Determining the construction and effect of an employment contract is a question of law.  Turner v. Alpha Phi Sorority House, 276 N.W.2d 63, 66 (Minn. 1979).  If an employment agreement is for an indefinite term, the employment is at will, and an employer may summarily dismiss the employee for any reason or no reason.  Pine River State Bank v. Mettille, 333 N.W.2d 622, 627 (Minn. 1983).  However, Chalupsky was not an at-will employee, since his employment agreement provides for either (1) discharge for any reason, with 30 days notice or pay or (2) immediate discharge for cause.  See Cedarstrand v. Lutheran Bhd., 263 Minn. 520, 532-33, N.W.2d 213, 221, (1962) (noting that at-will employment may be modified by employment contract providing employee’s discharge for cause).  Disobedience of a reasonable order justifies an employer’s rescission of the employment agreement and discharge of the employee.  Von Heyne v. Tompkins, 89 Minn. 77, 81, 93 N.W. 901, 903 (1903).  In such a case, the actual motive of an employer is immaterial if any legal ground exists for the discharge.  Id. at 82-83, 93 N.W. at 903-04.

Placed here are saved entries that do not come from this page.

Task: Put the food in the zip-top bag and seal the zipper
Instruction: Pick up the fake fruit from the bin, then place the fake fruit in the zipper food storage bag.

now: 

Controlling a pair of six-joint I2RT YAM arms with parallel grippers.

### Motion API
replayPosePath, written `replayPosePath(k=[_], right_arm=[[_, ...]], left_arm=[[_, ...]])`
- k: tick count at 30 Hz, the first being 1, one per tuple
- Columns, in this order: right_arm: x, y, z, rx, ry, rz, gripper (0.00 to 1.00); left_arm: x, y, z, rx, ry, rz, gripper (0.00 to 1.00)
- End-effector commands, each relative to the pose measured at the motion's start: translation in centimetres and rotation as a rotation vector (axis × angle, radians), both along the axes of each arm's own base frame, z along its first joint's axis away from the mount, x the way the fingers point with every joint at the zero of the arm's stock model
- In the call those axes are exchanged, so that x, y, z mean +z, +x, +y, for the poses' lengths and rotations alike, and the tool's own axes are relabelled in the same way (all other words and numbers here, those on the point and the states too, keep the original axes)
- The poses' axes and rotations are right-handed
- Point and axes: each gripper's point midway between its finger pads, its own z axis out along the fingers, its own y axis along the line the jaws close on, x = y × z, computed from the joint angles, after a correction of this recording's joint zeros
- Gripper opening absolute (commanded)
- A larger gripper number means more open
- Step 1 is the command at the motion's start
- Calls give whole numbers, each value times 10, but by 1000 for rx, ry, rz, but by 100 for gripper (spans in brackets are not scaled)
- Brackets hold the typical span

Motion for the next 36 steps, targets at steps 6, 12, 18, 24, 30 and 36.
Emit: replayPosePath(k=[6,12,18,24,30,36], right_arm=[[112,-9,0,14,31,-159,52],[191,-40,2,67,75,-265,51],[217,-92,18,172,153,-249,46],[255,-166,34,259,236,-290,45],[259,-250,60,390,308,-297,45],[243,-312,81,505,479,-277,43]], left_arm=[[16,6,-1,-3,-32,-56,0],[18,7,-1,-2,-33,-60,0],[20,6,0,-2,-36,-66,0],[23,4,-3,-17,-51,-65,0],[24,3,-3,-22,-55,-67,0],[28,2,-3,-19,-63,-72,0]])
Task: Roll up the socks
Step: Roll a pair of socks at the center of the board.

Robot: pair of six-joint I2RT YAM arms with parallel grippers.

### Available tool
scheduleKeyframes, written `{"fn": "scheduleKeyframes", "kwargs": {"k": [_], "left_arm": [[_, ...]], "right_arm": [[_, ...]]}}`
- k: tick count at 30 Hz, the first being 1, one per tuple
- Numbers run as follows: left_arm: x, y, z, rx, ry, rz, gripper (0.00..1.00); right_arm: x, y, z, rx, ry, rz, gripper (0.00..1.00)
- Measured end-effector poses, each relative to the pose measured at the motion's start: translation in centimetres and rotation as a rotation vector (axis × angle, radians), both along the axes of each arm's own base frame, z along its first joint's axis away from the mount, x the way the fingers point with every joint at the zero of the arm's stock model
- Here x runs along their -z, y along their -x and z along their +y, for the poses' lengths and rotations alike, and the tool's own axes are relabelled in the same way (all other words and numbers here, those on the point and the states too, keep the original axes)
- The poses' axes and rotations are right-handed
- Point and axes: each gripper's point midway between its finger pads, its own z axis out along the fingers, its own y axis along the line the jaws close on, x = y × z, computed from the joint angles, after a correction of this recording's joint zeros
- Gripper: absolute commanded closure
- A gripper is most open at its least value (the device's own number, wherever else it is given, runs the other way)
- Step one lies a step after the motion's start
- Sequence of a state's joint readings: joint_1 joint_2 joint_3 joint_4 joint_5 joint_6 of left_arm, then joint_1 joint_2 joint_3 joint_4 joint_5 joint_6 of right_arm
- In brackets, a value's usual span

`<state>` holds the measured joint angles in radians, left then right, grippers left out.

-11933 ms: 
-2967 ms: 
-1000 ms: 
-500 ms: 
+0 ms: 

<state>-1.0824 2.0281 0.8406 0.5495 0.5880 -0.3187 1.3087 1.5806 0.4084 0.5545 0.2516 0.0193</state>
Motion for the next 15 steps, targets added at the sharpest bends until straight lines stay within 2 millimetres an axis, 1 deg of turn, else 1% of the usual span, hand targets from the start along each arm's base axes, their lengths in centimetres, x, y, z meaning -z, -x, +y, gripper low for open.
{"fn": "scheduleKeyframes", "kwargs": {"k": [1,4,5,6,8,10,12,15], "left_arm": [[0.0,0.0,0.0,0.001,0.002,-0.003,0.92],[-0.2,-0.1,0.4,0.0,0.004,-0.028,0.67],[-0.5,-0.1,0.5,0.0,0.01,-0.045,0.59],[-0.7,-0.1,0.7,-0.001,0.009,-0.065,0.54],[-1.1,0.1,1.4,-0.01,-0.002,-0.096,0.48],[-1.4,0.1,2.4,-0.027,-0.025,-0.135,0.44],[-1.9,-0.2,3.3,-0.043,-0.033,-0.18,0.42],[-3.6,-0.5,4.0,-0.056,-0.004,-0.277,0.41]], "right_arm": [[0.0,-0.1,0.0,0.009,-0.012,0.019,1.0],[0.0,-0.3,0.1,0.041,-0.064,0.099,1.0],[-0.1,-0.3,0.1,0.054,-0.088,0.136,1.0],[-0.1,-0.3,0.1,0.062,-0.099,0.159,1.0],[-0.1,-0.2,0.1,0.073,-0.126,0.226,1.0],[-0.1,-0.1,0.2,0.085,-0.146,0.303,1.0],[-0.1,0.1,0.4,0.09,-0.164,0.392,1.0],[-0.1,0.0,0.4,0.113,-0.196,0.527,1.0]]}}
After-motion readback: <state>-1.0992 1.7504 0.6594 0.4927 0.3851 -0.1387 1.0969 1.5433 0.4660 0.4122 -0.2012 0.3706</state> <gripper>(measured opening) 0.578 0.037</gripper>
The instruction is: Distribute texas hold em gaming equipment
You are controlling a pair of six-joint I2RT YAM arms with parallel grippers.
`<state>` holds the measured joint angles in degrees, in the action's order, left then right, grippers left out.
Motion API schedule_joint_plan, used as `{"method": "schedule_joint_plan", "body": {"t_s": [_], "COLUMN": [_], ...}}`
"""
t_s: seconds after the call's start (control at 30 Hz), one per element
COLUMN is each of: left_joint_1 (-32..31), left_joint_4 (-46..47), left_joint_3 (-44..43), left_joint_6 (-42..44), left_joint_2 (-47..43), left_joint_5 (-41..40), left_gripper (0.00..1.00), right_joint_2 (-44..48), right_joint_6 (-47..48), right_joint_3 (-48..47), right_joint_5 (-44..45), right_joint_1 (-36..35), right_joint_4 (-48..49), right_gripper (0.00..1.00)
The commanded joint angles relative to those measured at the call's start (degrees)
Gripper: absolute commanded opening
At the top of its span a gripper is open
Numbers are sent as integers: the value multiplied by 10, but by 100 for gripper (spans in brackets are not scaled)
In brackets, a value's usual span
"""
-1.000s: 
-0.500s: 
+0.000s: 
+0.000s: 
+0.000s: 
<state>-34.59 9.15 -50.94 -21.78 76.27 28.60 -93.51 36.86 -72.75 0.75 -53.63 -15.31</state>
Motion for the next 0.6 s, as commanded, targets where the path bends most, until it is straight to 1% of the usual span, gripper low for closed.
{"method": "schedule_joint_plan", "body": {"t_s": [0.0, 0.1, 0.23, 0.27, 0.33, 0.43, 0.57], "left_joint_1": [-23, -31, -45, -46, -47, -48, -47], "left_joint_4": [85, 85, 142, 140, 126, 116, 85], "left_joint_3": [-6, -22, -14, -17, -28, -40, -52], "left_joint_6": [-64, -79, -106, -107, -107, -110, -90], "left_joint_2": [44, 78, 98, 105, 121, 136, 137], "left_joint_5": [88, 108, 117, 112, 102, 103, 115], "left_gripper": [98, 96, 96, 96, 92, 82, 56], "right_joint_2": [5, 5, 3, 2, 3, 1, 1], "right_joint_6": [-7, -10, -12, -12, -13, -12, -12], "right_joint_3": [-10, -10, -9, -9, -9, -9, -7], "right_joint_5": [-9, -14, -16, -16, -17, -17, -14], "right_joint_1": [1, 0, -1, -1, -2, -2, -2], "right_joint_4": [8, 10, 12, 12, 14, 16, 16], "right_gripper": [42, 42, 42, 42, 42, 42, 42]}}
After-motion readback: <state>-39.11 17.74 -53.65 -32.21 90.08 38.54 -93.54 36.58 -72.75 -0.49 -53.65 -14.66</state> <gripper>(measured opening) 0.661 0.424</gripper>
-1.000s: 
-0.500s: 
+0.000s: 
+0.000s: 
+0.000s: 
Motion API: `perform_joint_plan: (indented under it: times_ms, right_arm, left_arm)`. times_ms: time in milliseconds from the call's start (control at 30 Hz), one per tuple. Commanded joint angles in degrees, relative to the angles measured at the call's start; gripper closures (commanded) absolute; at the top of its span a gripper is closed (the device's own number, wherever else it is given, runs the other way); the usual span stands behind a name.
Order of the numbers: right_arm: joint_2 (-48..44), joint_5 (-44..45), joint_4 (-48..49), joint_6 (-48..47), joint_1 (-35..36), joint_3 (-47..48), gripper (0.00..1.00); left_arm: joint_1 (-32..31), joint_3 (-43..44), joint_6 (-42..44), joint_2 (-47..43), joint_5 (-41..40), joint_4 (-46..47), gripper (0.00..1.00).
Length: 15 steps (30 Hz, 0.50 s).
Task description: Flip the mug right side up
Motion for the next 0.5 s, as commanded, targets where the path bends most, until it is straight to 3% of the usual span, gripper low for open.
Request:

Chalupsky first argues that the district court erred by placing little credence in his claim that he sent the accounting business plan to his brother in an attempt to honor his undisputed contractual obligation to “recruit and hire managerial and other key employees.”  He contends that his disclosure of the accounting business plan was “reasonably necessary or appropriate in connection with the performance * * * of [his] duties.”  Chalupsky’s contention is not supported by the record.  The record indicates that the company has never disclosed the accounting business plan to a prospective employee. Further, there is no evidence that Mathew had applied for, or was even seriously considering, a position with Pro Staff.  Finally, the record contains no evidence that Mathew signed a confidentiality statement.  In light of this, it appears that the district court was accurate when it described this argument as unreasonable and “dubious.”  Therefore, Chalupsky’s disclosure of the confidential information was neither “reasonably necessary” nor “appropriate” in fulfilling his duties under the employment agreement.  Since there are instances where disclosure is reasonably necessary, the confidentiality clause is not rendered meaningless by the holding of this case.

Chalupsky next argues that the district court violated the general principle prohibiting a clause from being so strictly construed as to lead to a harsh and absurd result.  See Am. Warehousing & Distrib., Inc. v. Michael Ede Mgmt., Inc., 414 N.W.2d 554, 557 (Minn. App. 1987), review dismissed (Minn. Jan. 20, 1988).  He contends that if the exception allowing Chalupsky to disclose the confidential information where “reasonably necessary and appropriate” does not apply to the facts of this case, then the exception is rendered meaningless.  See Ind. Sch. Dist. No. 887 v. Loberg Plumbing & Heating Co., 266 Minn. 426, 436, 123 N.W.2d 793, 799-800 (1963) (holding that any interpretation rendering a provision meaningless should be avoided).  Pro Staff has indicated several circumstances in which disclosure of confidential information to persons outside of the company would be considered to be reasonably necessary, including disclosures to accountants, lawyers, and other persons who have signed written confidentiality or nondisclosure agreements.  The record reveals no other instance where Pro Staff disclosed such confidential information to a prospective employee.  Further, the accounting business plan itself states that the recipients may not disclose the document to anyone outside of the company without written authorization from upper management. Chalupsky did not receive any such authorization.   

Because there are no genuine issues of material fact, and because, as a matter of law, Chalupsky’s disclosure of confidential information to a third party was not “necessary or appropriate” in the performance of his duties, the district court did not err in granting summary judgment.